Author: Rhiju Das
Written in 2013. Last update: Apr. 2013 by Rhiju Das (rhiju [at] stanford.edu).
The central code for the swa_protein_main application is in
src/apps/swa/protein/swa_protein_main.cc and in several files in
For a 'minimal' demo, see:
Das, R. (2013) "Atomic-accuracy prediction of protein loop structures enabled by an RNA-inspired ansatz", PLoS ONE 8(10): e74830. doi:10.1371/journal.pone.0074830 Link
This code is intended to give three-dimensional de novo models of protein segments at atomic accuracy without requiring input information from surrounding sidechains. Tested in applications to loop modeling in ab initio & comparative modeling. It is being extended to refining and finding alternative configurations for troublesome protein segments in crystallography, and to create de novo models of entire proteins.
A faster & easier version of this method called stepwise monte carlo has been developed, described here
The algorithm builds a loop de novo by enumerating through phi, psi, and omega angles; closing the chain by CCD; side-chain packing on all 'reasonable' configurations; and minimization of the resulting lowest energy, clustered configurations. Should give a complete backbone enumeration for a loop up to 5 residues in length.
This demo is for short loops (<6 residues), in which the complete enumeration can be carried out in a single Rosetta job. Running 'StepWise Assembly' on a longer loop requires a more complex workflow that carries out buildup of the loop across all possible residue-by-residue build paths. This full workflow is described in separate documentation see Enumerative building of a protein loop through systematic recursion.
As with most other modes in Rosetta, the final ensemble of models is not guaranteed to be a Boltzmann ensemble. However the outputted models are expected to be a complete set of the lowest energy configurations stemming from a reasonably complete search of conformational space.
Minimization or sampling of tau [CA bond angle] is not being carried out.
The following modes will be described:
Loop modeling [
-rebuild ]. That's the main purpose of the application.
-cluster ]. Useful in the final stage of modeling.
Prepacking (advanced).
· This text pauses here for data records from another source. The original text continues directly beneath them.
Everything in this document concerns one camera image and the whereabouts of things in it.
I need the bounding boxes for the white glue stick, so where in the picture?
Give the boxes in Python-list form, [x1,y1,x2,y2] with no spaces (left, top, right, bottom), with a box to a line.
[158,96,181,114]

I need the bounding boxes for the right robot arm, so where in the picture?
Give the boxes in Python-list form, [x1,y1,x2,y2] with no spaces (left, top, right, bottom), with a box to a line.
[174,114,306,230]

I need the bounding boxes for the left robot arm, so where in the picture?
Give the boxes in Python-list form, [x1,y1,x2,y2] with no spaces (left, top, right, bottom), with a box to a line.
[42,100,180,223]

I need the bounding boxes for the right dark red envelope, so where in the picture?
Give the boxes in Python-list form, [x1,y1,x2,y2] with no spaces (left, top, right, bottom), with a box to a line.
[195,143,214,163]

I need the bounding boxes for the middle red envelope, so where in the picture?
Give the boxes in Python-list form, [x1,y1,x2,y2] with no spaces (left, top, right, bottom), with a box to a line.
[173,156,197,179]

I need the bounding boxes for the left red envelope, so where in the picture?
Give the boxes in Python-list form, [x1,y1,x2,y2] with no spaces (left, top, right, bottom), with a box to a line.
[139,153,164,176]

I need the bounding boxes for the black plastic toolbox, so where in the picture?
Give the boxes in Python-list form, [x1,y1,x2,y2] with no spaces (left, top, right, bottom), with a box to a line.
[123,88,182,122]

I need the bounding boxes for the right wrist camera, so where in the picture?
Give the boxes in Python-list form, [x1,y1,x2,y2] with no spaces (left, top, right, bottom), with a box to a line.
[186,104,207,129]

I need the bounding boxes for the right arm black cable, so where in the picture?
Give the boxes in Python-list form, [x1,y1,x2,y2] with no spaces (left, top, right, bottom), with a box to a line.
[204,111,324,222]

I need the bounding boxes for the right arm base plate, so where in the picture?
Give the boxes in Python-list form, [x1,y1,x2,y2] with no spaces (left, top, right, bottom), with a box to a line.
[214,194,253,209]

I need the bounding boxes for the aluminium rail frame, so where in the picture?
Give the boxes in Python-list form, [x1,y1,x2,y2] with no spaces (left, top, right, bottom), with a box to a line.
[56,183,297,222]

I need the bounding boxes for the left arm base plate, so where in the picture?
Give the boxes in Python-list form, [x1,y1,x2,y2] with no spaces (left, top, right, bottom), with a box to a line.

This mode prepares initial side-chains on side-chain-free starting models. This can be important if you want to compare energies and side-chain configurations between different loop modeling strategies – its best to start with the same initial prepacks.
You need only two input files to run
swa_protein_main loop modeling:
The fasta file: it is the sequence file for your full model (protein plus built loop).
The input PDB file. It is OK to input this without any sidechains and without loops. You can also include a starting loop (its bond lengths and angles will be used for all models).
A sample command line is the following:
swa_protein_main -rebuild -s1 noloop5-8_2it7_stripsidechain.pdb -input_res1 1-4 9-28 -sample_res 5 6 -bridge_res 7 8 -cutpoint_closed 7 -superimpose_res 1-4 9-28 -fixed_res 1-4 9-28 -calc_rms_res 5-8 -jump_res 1 28 -ccd_close -out:file:silent_struct_type binary -fasta 2it7.fasta -n_sample 18 -nstruct 400 -cluster:radius 0.100 -extrachi_cutoff 0 -ex1 -ex2 -score:weights score12.wts -pack_weights pack_no_hb_env_dep.wts -in:detect_disulf false -add_peptide_plane -native 2it7.pdb -mute all -out:file:silent 2it7_rebuild.out -disulfide_file 2it7.disulf
Note above that
1-4 9-28 is allowed shorthand for
1 2 3 4 9 10 11 ... 28 . Note that the numbering refers to the numbers in the overall model whose sequence if specified in the .fasta file.
The code takes about 2 minute to generate about 90 loop models. We get a 'silent file' with all the models,
To extract models from a silent file, you can use the usual Rosetta
extract_pdbs -in:file:silent 2it7_rebuild.out -tags S_0
Suppose we want to more coarsely cluster these models, e.g., at 1 Angstrom RMSD, which would be appropriate for atomic accuracy cases. Here's the command line:
swa_protein_main -cluster_test -in:file:silent 2it7_rebuild.out -cluster:radius 1.0 -calc_rms_res 5-8 -out:file:silent 2it7_CLUSTERED.out -score_diff_cut 20.000
The outfile has some REMARKS describing parent tags and the name of the clustered file. The way this clustering works is it simply goes through the models in order of energy, and if a model is more than the rmsd threshold than the existing clusters, it spawns a new cluster.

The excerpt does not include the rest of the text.